Please give back, word for word, only the lines starting at the one containing "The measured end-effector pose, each" and ending at the one containing "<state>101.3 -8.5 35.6" within the material below.

::::::::::

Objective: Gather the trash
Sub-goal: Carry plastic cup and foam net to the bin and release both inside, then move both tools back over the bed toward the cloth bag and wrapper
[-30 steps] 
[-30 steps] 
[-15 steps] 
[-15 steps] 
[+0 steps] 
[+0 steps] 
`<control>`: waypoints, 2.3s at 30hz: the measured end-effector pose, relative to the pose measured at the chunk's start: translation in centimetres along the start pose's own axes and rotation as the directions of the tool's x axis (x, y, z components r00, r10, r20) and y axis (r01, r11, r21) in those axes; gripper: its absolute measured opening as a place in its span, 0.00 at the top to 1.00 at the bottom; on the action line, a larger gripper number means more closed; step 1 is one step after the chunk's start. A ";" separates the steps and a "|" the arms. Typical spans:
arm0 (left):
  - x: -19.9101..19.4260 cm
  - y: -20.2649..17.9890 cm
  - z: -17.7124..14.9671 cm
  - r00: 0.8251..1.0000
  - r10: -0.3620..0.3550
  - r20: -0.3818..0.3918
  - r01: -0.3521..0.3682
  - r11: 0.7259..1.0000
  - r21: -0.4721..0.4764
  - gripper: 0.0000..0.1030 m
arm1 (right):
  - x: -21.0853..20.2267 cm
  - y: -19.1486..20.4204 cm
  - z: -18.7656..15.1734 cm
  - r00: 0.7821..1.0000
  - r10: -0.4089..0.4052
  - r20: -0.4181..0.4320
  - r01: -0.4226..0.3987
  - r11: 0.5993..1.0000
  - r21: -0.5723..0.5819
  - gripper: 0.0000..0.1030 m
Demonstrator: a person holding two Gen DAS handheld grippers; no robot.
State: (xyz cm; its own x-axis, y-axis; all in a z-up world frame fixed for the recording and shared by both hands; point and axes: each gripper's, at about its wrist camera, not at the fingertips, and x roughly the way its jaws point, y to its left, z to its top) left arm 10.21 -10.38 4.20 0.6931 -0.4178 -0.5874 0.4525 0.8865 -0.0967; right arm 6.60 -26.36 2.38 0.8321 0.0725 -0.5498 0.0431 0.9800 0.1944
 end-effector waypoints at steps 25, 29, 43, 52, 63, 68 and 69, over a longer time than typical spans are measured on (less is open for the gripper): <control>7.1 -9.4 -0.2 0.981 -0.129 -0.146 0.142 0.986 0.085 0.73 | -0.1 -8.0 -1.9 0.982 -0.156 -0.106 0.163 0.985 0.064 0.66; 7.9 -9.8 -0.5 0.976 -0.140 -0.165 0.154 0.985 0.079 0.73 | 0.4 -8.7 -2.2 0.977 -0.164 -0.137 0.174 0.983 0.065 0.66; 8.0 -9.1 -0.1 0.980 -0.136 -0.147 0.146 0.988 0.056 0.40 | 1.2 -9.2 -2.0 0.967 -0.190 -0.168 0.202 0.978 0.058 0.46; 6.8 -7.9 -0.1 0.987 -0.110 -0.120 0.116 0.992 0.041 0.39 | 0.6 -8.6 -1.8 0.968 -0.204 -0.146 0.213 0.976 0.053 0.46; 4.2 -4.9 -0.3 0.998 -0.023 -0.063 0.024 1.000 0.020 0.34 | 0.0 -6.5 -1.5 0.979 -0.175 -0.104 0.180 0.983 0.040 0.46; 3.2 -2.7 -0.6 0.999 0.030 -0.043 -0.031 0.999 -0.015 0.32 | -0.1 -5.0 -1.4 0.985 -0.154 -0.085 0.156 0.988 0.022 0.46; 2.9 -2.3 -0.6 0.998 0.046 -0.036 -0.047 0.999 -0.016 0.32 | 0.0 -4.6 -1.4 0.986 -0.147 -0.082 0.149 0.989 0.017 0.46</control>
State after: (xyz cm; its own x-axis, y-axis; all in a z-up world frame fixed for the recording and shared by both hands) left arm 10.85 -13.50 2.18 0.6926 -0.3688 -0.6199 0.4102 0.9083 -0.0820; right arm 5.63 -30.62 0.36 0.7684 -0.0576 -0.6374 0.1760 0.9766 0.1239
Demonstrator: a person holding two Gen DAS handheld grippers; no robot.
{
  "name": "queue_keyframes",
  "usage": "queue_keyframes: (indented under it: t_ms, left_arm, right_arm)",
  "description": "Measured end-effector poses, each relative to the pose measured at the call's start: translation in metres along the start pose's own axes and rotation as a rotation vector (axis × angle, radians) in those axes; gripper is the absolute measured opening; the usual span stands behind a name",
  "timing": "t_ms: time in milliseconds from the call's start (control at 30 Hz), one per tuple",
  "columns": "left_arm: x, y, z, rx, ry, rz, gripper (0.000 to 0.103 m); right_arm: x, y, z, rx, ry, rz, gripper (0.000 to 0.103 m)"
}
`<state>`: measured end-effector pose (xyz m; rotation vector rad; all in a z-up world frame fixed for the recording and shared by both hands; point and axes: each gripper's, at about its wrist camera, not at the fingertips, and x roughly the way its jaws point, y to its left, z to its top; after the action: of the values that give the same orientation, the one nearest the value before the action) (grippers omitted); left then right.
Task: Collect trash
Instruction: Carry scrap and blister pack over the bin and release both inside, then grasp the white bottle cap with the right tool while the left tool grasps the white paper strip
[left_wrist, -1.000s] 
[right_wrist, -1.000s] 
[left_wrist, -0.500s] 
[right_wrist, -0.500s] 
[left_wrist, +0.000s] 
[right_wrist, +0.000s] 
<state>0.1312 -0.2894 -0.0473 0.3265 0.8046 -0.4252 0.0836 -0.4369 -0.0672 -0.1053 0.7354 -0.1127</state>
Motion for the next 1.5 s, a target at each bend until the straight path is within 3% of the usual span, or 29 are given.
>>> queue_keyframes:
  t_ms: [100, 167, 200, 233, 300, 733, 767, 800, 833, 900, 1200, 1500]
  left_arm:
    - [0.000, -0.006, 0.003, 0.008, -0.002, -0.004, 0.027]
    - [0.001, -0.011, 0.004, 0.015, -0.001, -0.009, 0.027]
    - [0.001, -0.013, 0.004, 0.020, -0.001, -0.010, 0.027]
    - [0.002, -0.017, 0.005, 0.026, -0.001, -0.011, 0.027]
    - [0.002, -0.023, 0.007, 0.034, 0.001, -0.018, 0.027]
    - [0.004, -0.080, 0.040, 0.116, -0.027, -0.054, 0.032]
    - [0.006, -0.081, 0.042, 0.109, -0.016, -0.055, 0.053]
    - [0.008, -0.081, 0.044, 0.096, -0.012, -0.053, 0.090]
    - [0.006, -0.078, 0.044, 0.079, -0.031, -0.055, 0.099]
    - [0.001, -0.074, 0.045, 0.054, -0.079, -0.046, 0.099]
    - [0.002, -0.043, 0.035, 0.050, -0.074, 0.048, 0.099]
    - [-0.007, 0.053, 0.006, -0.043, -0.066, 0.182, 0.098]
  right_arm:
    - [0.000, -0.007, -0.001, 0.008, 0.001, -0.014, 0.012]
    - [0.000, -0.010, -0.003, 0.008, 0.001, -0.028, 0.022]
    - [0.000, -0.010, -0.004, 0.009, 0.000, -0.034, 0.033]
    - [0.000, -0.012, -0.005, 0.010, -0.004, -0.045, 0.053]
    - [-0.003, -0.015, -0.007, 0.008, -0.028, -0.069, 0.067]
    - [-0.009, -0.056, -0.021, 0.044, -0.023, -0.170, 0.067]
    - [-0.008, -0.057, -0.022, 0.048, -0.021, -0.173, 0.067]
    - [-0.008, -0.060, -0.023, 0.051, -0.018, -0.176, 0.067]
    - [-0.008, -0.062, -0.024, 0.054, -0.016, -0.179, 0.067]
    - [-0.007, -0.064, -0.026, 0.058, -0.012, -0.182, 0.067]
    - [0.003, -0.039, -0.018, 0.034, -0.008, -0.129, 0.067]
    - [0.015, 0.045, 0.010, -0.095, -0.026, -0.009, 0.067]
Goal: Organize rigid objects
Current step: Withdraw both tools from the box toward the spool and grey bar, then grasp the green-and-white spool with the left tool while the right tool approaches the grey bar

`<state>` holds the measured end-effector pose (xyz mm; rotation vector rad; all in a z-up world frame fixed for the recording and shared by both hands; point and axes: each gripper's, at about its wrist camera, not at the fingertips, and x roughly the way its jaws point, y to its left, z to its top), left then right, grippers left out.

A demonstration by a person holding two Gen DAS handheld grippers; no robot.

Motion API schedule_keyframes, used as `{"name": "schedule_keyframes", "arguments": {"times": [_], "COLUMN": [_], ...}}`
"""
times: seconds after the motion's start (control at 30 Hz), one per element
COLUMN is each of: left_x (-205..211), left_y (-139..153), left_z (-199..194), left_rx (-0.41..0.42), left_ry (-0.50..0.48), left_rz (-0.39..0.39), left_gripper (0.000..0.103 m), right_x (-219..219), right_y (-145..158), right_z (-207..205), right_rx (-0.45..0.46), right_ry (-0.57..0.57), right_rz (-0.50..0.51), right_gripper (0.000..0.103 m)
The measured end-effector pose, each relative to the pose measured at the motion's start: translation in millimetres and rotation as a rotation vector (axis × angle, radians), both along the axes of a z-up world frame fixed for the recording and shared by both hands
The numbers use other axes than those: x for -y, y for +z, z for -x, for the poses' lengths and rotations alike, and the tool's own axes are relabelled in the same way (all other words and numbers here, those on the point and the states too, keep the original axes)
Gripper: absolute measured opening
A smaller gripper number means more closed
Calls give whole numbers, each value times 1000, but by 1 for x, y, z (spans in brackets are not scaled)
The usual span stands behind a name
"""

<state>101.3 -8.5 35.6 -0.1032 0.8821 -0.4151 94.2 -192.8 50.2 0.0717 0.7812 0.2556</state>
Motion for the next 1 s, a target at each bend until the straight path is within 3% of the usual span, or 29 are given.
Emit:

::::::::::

* **Task response**:
The measured end-effector pose, each relative to the pose measured at the motion's start: translation in millimetres and rotation as a rotation vector (axis × angle, radians), both along the axes of a z-up world frame fixed for the recording and shared by both hands
The numbers use other axes than those: x for -y, y for +z, z for -x, for the poses' lengths and rotations alike, and the tool's own axes are relabelled in the same way (all other words and numbers here, those on the point and the states too, keep the original axes)
Gripper: absolute measured opening
A smaller gripper number means more closed
Calls give whole numbers, each value times 1000, but by 1 for x, y, z (spans in brackets are not scaled)
The usual span stands behind a name
"""

<state>101.3 -8.5 35.6 -0.1032 0.8821 -0.4151 94.2 -192.8 50.2 0.0717 0.7812 0.2556</state>

The answer has been fully written out.